Ssecond moment of area for a aerofoil.

[tonymontana]

Hi was wondering if anyone could help?

i am after the method of calculating the second moment of area of a aerofoil shape of which I have all the cordinates. It has a consant thickness of 1mm and lookig for values for

1)I_xx
2)I_yy
3)I_xy


the equation for the half the erofoil section is

y=2.391x^5 + 6.784x^4 +7.193x^3-3.647x^2+0.839x+0.011

The Attempt at a Solution

now i know that I_xx =integral y^2 DA

and DA= 1/COS(THETA), HOWEVER CAN BE APPROXED TO 1 HENCE DA=1.dy

after that I am stuck : (

 

[mathmate]

the equation for the half the erofoil section is
y=2.391x^5 + 6.784x^4 +7.193x^3-3.647x^2+0.839x+0.011

Can you enlighten me with the axis of symmetry if the above equation is only half of the aerofoil?
Also, where does the curve begins and where does it end? Y is zero when x=0, and it goes to 14 when x=1, and 45000 when x=4.
Are x and y in metres or in mm?

now i know that I_xx =integral y^2 DA

as long as y is measured to a line passing through the centroid and parallel to the x-axis.
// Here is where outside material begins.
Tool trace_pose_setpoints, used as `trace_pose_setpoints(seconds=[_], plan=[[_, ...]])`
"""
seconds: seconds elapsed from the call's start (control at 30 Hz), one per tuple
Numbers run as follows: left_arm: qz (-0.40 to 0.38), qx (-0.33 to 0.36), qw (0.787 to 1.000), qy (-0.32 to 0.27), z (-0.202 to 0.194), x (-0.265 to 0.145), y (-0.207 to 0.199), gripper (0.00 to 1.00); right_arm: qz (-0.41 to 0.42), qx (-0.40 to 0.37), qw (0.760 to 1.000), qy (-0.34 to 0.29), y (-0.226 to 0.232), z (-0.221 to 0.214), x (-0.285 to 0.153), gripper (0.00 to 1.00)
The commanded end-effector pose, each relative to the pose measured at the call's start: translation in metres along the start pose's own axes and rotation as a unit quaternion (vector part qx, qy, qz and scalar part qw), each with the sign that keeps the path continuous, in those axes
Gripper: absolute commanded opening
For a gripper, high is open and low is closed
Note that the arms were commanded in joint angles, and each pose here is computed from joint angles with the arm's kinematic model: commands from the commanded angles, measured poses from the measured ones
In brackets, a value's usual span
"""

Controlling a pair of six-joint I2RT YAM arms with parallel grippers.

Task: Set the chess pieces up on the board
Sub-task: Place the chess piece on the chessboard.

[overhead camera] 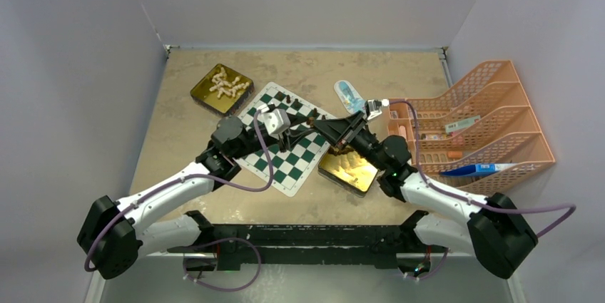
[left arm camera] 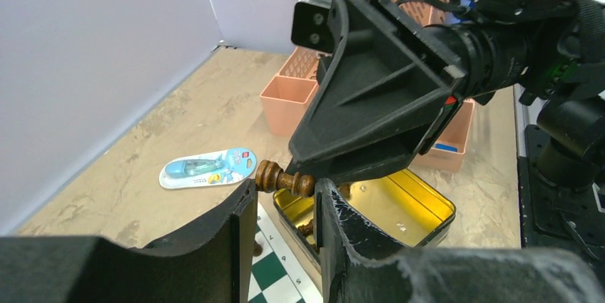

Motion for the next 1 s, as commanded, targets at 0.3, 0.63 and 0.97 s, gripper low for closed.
trace_pose_setpoints(seconds=[0.3,0.63,0.97], plan=[[-0.020,-0.096,0.995,0.024,-0.001,-0.011,-0.014,0.00,0.005,-0.164,0.985,-0.054,0.020,0.010,-0.018,0.41],[0.043,-0.283,0.942,0.176,0.000,-0.029,-0.005,0.00,-0.043,-0.445,0.893,-0.059,0.038,0.028,-0.025,0.44],[-0.036,-0.499,0.844,0.194,0.010,-0.054,0.008,0.00,0.117,-0.711,0.690,0.071,0.018,0.018,-0.035,0.44]])
Point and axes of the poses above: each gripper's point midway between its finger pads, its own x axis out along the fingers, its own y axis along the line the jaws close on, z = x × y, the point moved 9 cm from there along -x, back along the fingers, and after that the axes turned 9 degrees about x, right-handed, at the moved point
and DA= 1/COS(THETA), HOWEVER CAN BE APPROXED TO 1 HENCE DA=1.dy

not when x is small and dy/dx is small. Here is can be approximated by dx.

Thus it would seem risky to consider approximations without the knowledge of the domain and range of the curve.

 

[Mene]

I can provide some guidance on how to calculate the second moment of area for an aerofoil shape. The second moment of area, also known as the moment of inertia, is a measure of an object's resistance to bending or twisting.
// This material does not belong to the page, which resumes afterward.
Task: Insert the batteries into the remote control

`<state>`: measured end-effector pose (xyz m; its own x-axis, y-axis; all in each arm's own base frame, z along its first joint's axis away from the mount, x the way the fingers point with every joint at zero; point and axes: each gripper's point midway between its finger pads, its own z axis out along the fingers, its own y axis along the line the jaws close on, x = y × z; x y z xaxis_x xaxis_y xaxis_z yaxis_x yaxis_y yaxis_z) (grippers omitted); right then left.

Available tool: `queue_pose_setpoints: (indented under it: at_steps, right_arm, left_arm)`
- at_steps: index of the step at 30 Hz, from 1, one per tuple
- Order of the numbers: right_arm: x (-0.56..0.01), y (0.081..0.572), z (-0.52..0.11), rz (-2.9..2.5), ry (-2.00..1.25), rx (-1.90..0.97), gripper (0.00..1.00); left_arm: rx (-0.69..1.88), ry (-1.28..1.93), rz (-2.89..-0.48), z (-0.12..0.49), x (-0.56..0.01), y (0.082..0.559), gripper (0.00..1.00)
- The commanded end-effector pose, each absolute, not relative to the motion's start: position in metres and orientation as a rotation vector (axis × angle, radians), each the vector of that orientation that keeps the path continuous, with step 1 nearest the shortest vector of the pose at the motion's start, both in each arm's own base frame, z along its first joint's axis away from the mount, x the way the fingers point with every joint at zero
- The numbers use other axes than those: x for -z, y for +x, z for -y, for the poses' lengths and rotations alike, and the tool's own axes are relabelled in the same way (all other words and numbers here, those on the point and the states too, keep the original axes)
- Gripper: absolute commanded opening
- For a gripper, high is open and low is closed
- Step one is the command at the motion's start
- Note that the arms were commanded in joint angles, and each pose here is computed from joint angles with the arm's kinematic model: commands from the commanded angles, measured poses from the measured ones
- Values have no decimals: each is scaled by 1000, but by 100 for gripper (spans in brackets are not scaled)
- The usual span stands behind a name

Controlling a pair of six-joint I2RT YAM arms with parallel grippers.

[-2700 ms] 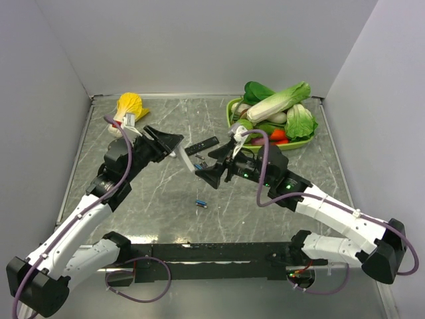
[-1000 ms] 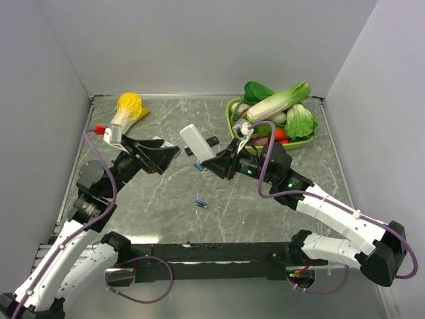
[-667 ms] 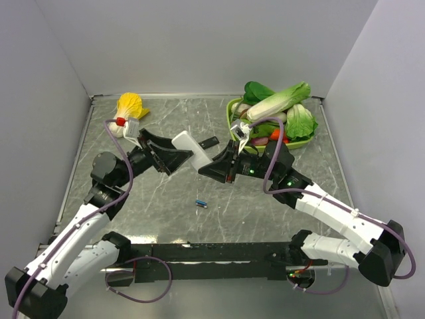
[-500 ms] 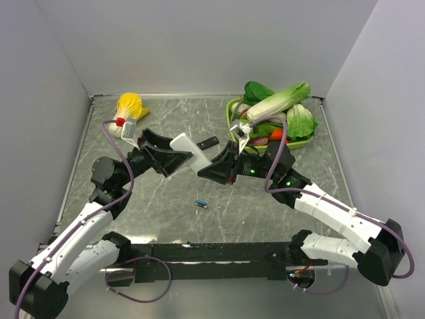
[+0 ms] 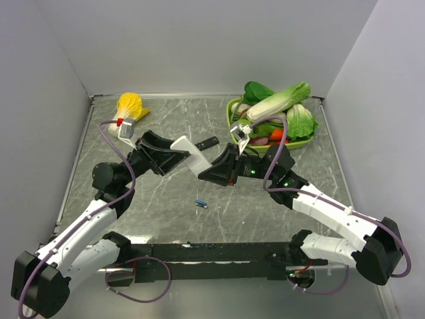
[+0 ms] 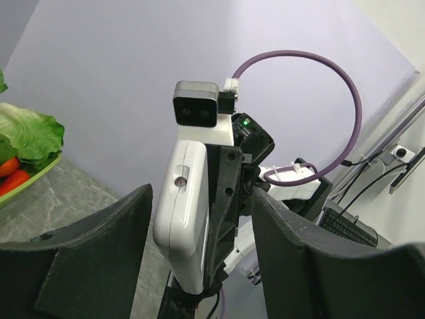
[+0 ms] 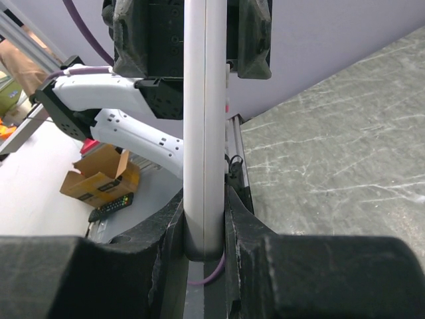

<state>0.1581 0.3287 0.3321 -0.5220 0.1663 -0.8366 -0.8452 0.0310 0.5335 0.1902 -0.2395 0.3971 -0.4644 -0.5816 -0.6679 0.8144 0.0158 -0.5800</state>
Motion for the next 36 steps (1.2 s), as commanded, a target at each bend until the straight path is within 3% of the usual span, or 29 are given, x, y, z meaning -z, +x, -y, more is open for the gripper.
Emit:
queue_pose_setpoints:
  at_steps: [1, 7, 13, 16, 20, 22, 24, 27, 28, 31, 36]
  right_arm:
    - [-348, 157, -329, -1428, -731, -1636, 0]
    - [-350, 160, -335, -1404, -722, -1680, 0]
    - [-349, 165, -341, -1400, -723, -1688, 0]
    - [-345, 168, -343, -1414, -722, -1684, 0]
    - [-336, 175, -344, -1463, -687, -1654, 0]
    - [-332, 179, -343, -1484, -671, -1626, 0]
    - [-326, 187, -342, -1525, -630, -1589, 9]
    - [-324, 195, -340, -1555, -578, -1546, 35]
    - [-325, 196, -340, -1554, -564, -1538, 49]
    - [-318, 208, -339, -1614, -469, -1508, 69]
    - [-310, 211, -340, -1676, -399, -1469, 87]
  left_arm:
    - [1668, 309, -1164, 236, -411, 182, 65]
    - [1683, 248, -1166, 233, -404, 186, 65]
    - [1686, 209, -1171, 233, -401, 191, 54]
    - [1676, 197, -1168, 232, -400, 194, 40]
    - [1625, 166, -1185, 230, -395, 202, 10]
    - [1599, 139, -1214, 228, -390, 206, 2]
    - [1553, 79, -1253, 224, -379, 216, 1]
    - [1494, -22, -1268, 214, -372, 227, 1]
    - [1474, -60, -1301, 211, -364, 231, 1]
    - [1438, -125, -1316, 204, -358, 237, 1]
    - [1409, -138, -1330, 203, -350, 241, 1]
To calculate the second moment of area for an aerofoil, you will need to use the equation:

I = ∫ y^2 dA

Where I is the second moment of area, y is the distance from the centroid to the infinitesimal area element dA, and dA is the infinitesimal area element.

To find the values for I_xx, I_yy, and I_xy, you will need to integrate the equation above over the entire cross-section of the aerofoil. This can be done by breaking the aerofoil shape into smaller sections and integrating each section separately.

For example, if you have the equation for half of the aerofoil section, as shown above, you can integrate it over the range of x values to find the area of that section. Then, you can use that area to calculate the values for I_xx, I_yy, and I_xy.

To approximate the value of dA, you can use the equation dA=1.dy, as you mentioned. This is because the thickness of the aerofoil is constant and equal to 1mm.

I hope this helps you in your calculations. If you need further assistance, I recommend consulting a textbook or reaching out to a colleague with expertise in aerodynamics. Good luck with your calculations!